Filter the listing for lines containing "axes".

◇ ◇ ◇ ◇

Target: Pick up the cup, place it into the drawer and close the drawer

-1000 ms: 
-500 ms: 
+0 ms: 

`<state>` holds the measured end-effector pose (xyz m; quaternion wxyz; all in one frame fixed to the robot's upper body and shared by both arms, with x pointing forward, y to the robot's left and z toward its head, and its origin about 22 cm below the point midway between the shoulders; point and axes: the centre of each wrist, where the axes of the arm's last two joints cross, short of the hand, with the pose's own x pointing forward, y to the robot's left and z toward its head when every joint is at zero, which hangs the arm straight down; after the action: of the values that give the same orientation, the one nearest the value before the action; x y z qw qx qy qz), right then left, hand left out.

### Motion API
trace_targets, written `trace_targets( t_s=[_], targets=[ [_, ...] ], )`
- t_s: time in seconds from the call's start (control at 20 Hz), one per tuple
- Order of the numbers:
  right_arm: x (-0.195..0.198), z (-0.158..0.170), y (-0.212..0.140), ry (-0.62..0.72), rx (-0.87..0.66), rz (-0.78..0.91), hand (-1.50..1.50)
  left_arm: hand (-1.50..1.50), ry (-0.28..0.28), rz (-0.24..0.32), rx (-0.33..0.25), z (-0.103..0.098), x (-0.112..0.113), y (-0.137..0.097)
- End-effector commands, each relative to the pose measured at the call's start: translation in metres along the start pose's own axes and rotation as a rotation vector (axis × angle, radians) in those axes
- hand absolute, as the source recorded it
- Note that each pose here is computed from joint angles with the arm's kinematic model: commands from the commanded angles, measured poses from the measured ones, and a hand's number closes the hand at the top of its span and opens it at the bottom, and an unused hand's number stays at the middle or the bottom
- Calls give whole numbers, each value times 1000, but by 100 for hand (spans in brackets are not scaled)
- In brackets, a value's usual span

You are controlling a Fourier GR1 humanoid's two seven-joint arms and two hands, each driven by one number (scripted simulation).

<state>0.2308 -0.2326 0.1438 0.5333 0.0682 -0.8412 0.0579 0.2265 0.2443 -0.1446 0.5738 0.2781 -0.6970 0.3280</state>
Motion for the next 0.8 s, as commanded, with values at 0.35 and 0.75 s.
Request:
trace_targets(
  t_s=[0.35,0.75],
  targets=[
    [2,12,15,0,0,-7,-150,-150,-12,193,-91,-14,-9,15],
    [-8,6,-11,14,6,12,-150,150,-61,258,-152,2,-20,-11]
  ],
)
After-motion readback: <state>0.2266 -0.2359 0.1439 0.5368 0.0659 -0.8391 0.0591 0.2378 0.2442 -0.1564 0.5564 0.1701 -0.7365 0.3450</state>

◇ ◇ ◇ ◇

* Output below *
`<state>` holds the measured end-effector pose (xyz m; quaternion wxyz; all in one frame fixed to the robot's upper body and shared by both arms, with x pointing forward, y to the robot's left and z toward its head, and its origin about 22 cm below the point midway between the shoulders; point and axes: the centre of each wrist, where the axes of the arm's last two joints cross, short of the hand, with the pose's own x pointing forward, y to the robot's left and z toward its head when every joint is at zero, which hangs the arm straight down; after the action: of the values that give the same orientation, the one nearest the value before the action; x y z qw qx qy qz), right then left, hand left out.
- End-effector commands, each relative to the pose measured at the call's start: translation in metres along the start pose's own axes and rotation as a rotation vector (axis × angle, radians) in those axes

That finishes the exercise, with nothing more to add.